Joyce Alice Mary had always known that her Daddy was special, but she hadn’t known how special until she’d gone to school and discovered that other Daddies took their little girls to the dull ordinary places like the Zoo, or the Fair, or the park at the weekend. She liked going to the park, but her Daddy took her to the really, really special places - like the stables, where he rode a big black horse and she got to ride her own little pony. Or the Library, where she got to read all the big picture books and have tea with the Cat in the Hat, or play hide and seek with the Wild Things. And the Museum, with the big, silly statues that told her stories about the olden days, and the baby dinosaurs that played fetch with her and ‘maginary when no-one was looking. No-one but her Daddy, of course. He was looking all the time. ‘Watching,’ her Mommy called it, and he was very, very good at it, because he saw all sorts of things that no-one else ever did.
Except for Joyce Alice Mary, that is, because she was her Daddy’s daughter, and he was teaching her how to look, and how to see, and how to think, and how to read all the strange squiggles in his big heavy books. She could already read bits of Latin and Greek and she could even work a little magic all by herself if she tried really, really hard.
Joyce Alice Mary knew that when she grew up she was going to be as brave as her Mommy and help stop the nasty monsters from eating people.
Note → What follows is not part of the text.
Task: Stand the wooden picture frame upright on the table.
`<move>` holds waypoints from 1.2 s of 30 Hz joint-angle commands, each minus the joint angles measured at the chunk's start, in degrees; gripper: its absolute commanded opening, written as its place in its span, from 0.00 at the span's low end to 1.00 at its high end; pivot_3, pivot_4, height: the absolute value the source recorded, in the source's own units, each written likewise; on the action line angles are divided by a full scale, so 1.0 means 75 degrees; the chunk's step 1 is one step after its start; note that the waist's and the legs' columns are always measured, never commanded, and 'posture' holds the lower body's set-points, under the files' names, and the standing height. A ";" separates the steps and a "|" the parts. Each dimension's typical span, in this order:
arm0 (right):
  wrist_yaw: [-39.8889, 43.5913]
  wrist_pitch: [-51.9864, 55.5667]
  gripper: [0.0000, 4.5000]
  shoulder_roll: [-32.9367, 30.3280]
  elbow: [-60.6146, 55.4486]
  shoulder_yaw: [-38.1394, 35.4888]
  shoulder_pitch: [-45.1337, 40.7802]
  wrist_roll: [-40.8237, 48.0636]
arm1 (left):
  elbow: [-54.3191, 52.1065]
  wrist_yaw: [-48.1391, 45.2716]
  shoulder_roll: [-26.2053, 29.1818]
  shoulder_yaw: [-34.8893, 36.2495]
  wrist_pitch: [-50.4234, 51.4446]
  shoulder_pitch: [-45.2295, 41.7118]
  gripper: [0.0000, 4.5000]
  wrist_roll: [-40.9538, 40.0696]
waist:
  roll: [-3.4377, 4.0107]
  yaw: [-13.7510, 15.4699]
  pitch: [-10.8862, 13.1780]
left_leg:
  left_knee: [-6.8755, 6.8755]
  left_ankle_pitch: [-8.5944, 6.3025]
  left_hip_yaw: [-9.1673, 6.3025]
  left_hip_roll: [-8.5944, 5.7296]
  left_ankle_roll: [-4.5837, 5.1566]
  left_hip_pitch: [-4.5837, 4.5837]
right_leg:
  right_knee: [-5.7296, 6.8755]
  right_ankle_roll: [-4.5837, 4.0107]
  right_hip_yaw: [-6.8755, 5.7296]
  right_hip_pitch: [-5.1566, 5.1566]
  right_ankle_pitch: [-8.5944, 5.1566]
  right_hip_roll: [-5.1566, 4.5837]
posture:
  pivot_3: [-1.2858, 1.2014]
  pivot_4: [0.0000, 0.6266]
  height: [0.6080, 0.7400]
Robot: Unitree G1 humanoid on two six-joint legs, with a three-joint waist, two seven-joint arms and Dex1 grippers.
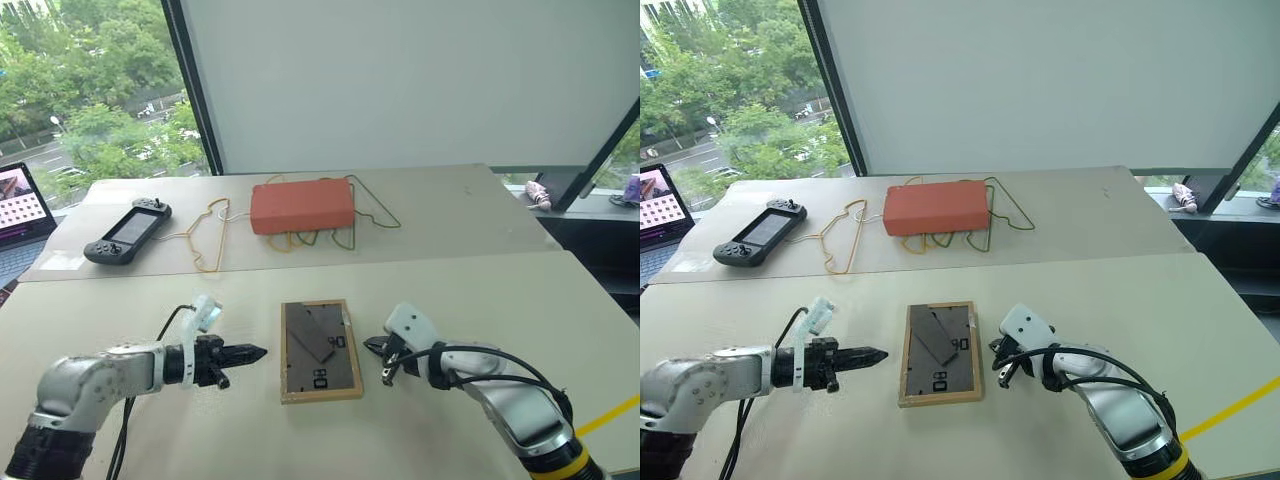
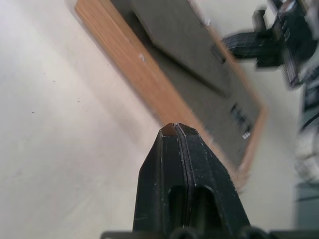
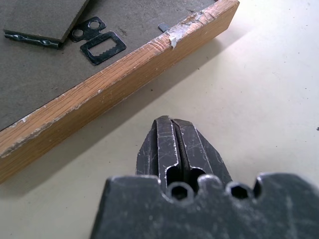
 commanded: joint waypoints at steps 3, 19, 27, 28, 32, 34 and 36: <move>-0.0038 0.0127 0.00 -0.0065 0.0078 0.0034 0.0219 -0.0043 | 0.2272 -0.0070 0.0207 -0.0807 -1.0356 0.0123 0.01 0.5270 | -0.0003 0.0057 0.0001 | -0.0001 0.0000 0.0004 0.0001 0.0000 -0.0007 | -0.0006 -0.0007 0.0000 -0.0007 0.0004 0.0000 | 0.52 0.24 1.00; 0.0274 0.0799 0.00 -0.0239 -0.0372 -0.0397 0.0472 0.0618 | 0.6287 0.4086 -0.1406 0.0390 -1.8587 -0.1626 0.99 1.1491 | -0.0006 0.0064 -0.0002 | -0.0011 0.0019 0.0009 0.0006 -0.0034 -0.0006 | -0.0011 0.0008 -0.0008 -0.0006 0.0017 -0.0002 | 0.52 0.24 1.00; 0.0969 0.2380 0.00 -0.0933 -0.0832 -0.0617 0.0579 0.1892 | 0.6783 0.5812 -0.0807 0.0217 -1.8587 -0.2250 0.99 1.3440 | -0.0006 0.0037 -0.0003 | -0.0011 0.0015 0.0006 0.0006 -0.0026 -0.0002 | -0.0002 0.0017 -0.0016 0.0008 0.0015 -0.0001 | 0.52 0.24 1.00; 0.1019 0.2324 0.00 -0.1043 -0.0818 -0.0556 0.0601 0.1900 | 0.6816 0.6083 -0.0674 0.0179 -1.8543 -0.2267 0.99 1.3704 | -0.0006 0.0027 -0.0003 | -0.0012 0.0013 0.0007 0.0006 -0.0023 -0.0002 | -0.0001 0.0020 -0.0015 0.0008 0.0013 -0.0001 | 0.52 0.24 1.00; 0.0981 0.2238 0.00 -0.0967 -0.0836 -0.0254 0.0496 0.2000 | 0.6567 0.7509 -0.0187 -0.0427 -1.8188 -0.2238 0.99 1.4959 | -0.0007 0.0041 -0.0003 | -0.0012 0.0010 0.0007 0.0006 -0.0017 0.0000 | -0.0002 0.0026 -0.0017 0.0011 0.0010 -0.0003 | 0.52 0.24 1.00; 0.0836 0.2210 0.00 -0.0781 -0.0695 -0.0028 0.0250 0.1893 | 0.6319 0.8228 -0.0209 -0.0901 -1.7832 -0.2240 0.99 1.5358 | -0.0006 0.0031 -0.0005 | -0.0013 0.0009 0.0008 0.0006 -0.0017 0.0011 | -0.0002 0.0028 -0.0019 0.0025 0.0009 -0.0004 | 0.52 0.24 1.00; 0.0768 0.2193 0.00 -0.0651 -0.0562 0.0165 0.0037 0.1813 | 0.6060 0.8879 -0.0237 -0.1374 -1.7508 -0.2299 0.99 1.5704 | -0.0004 0.0028 -0.0007 | -0.0013 -0.0001 0.0010 0.0006 0.0002 0.0031 | -0.0002 0.0039 -0.0018 0.0043 0.0002 -0.0004 | 0.52 0.24 1.00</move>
And she was going to be as kind as her aunt Tara, and as funny as her uncle Xander, and as rich as her aunt Anya, and as clever as her aunt Willow, who was very, very clever indeed. But most of all she was going to be as magical as her Daddy, because then she could spend all day reading books, and telling stories - and she could ride a big black horse, and fight pirates, and hunt for treasure, and rescue cute animals from trees. ‘Maginary would stay with her forever and ever and not fade away like everybody else’s ‘maginary friends did - and she’d marry her uncle Spike and they would all live happily ever after.
Because that’s what people who live in fairy tales do.